27. On August 1, Knight did not have supervisory procedures concerning incident response. More specifically, Knight did not have supervisory procedures to guide its relevant personnel when significant issues developed. On August 1, Knight relied primarily on its technology team to attempt to identify and address the SMARS problem in a live trading environment. Knight’s system continued to send millions of child orders while its personnel attempted to identify the source of the problem. In one of its attempts to address the problem, Knight uninstalled the new RLP code from the seven servers where it had been deployed correctly. This action worsened the problem, causing additional incoming parent orders to activate the Power Peg code that was present on those servers, similar to what had already occurred on the eighth server. (page 8)

Knight Capital’s systems sent 97 emails to warn them that there was an issue. These emails were not used to prevent nor diagnose the issue. What good is an alert if there’s not one around to hear it? When thresholds are crossed the right people need to be contacted immediately to resolve the incident. Since computer systems run 24/7/365, teams are created to respond to issues whenever they arise. Whether a network operations center (NOC) or an on-call rotation schedule is implemented, the right people need to be contacted wherever they may be. If you are on-call, you own all incidents that come in and you must act quickly to resolve high severity problems. By coupling people with an incident, this create a sense of responsibility and accountability.

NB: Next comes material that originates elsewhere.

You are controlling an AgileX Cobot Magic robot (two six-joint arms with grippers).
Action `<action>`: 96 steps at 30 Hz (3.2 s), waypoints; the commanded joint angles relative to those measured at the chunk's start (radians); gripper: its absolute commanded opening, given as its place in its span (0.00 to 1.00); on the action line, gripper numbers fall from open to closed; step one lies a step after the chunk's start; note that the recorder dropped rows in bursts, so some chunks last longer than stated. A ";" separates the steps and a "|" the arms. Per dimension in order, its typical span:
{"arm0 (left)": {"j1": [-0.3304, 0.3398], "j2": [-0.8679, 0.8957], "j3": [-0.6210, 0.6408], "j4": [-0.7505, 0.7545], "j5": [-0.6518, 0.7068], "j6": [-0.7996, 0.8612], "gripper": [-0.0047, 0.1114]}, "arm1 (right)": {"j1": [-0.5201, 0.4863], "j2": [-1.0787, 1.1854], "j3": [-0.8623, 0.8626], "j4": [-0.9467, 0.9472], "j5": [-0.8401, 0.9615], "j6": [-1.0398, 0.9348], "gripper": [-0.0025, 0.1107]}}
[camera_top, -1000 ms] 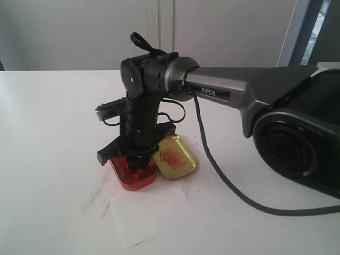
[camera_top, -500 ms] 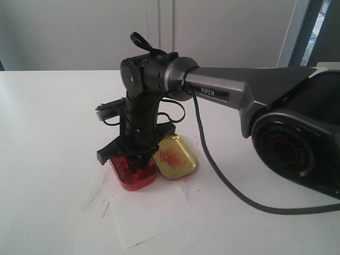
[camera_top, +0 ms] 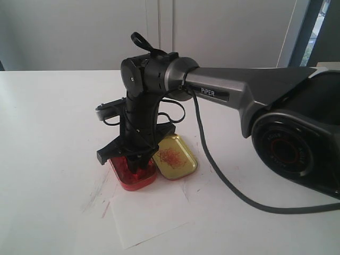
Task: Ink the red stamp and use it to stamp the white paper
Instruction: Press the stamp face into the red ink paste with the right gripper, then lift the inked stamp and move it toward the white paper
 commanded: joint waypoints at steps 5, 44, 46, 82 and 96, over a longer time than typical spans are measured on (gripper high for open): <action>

3. Learn From Previous Incidents.

33. Several previous events presented an opportunity for Knight to review the adequacy of its controls in their entirety. For example, in October 2011, Knight used test data to perform a weekend disaster recovery test. After the test concluded, Knight’s LMM desk mistakenly continued to use the test data to generate automated quotes when trading began that Monday morning. Knight experienced a nearly $7.5 million loss as a result of this event. Knight responded to the event by limiting the operation of the system to market hours, changing the control so that this system would stop providing quotes after receiving an execution, and adding an item to a disaster recovery checklist that required a check of the test data. Knight did not broadly consider whether it had sufficient controls to prevent the entry of erroneous orders, regardless of the specific system that sent the orders or the particular reason for that system’s error. Knight also did not have a mechanism to test whether their systems were relying on stale data. (page 10)

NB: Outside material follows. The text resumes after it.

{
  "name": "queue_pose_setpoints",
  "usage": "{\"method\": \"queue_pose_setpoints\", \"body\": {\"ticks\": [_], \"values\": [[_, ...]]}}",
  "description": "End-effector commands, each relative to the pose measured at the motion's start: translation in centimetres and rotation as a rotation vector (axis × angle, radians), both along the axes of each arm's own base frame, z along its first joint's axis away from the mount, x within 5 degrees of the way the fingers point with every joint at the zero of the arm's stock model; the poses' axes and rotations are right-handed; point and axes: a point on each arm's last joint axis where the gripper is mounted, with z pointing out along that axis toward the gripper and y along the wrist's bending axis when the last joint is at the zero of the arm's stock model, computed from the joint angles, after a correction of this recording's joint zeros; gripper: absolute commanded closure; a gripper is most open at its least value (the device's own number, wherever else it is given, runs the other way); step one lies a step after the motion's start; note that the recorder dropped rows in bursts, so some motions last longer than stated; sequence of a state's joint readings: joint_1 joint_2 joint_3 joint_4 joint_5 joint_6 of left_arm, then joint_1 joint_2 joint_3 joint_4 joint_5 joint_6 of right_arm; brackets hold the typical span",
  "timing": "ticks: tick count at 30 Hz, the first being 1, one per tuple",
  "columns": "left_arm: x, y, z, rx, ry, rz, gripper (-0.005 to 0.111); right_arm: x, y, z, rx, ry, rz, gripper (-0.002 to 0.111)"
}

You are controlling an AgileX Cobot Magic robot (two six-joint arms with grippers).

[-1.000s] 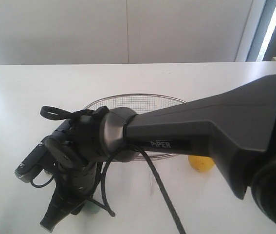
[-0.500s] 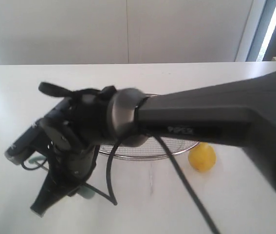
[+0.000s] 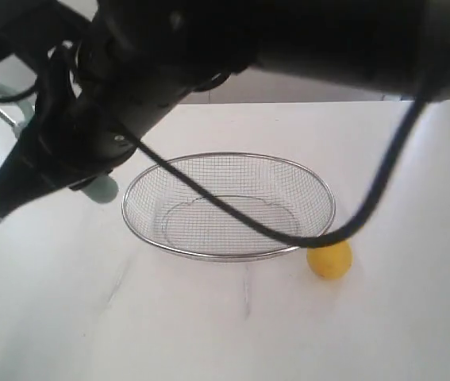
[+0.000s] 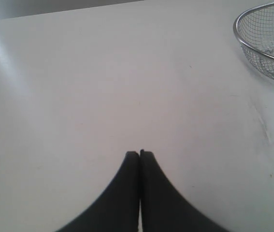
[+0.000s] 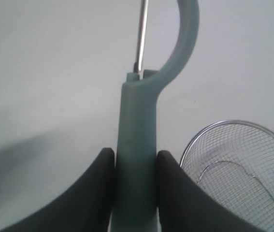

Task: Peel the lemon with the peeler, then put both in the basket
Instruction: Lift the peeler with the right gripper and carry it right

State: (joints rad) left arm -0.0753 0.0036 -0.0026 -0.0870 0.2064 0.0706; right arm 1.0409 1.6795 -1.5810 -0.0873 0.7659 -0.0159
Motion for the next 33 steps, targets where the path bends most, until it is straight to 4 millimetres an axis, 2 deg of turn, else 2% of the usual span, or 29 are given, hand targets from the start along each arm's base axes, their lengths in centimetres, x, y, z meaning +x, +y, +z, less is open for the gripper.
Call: {"method": "queue_pose_setpoints", "body": {"ticks": [1, 11, 14, 18, 23, 27, 33], "values": [[0.0, -0.1, -0.1, -0.004, 0.005, -0.010, 0.107, -1.0, -2.4, 4.0, 0.090, -0.067, -0.007, 0.108], [0.0, -0.1, -0.1, -0.004, 0.005, -0.010, 0.107, -3.6, -6.7, 9.6, 0.226, -0.162, -0.010, 0.108], [0.0, -0.1, -0.1, -0.004, 0.005, -0.010, 0.107, -4.4, -9.2, 11.6, 0.250, -0.209, -0.065, 0.108], [0.0, -0.1, -0.1, -0.004, 0.005, -0.010, 0.107, -5.0, -12.5, 12.9, 0.214, -0.247, -0.183, 0.108], [0.0, -0.1, -0.1, -0.004, 0.005, -0.010, 0.107, -7.0, -16.6, 14.7, 0.229, -0.265, -0.231, 0.108], [0.0, -0.1, -0.1, -0.004, 0.005, -0.010, 0.107, -8.1, -19.0, 15.4, 0.229, -0.260, -0.280, 0.108], [0.0, -0.1, -0.1, -0.004, 0.005, -0.010, 0.107, -8.5, -20.3, 15.0, 0.212, -0.255, -0.319, 0.108]]}}
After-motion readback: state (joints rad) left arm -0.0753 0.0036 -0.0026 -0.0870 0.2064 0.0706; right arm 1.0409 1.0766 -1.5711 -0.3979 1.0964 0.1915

Knight’s August 2012 incident was not the first one they experienced. After losing $7.5 million from an October 2011 incident, Knight did not put enough controls in place to prevent future erroneous order entry. They should have used the $7.5 million loss as a small learning lesson – compared to their $450 million loss the following year – and re-evaluated the adequacy of their controls. After any incident is resolved, you need to analyze what happened and iterate upon your incident management process. Consistent and accurate measures can help uncover trends. These trends will then feedback into setting up thresholds and refining the people process for incidents, and ultimately, make incident management more efficient.

Don’t let problems fester; fix them immediately. Incidents are costly – customers get angry, reputations are blemished, and money is lost. In Knight Capital’s case, hundreds of millions are lost. The 3 best practices above are a cyclical, never-ending process, but it’s worth it.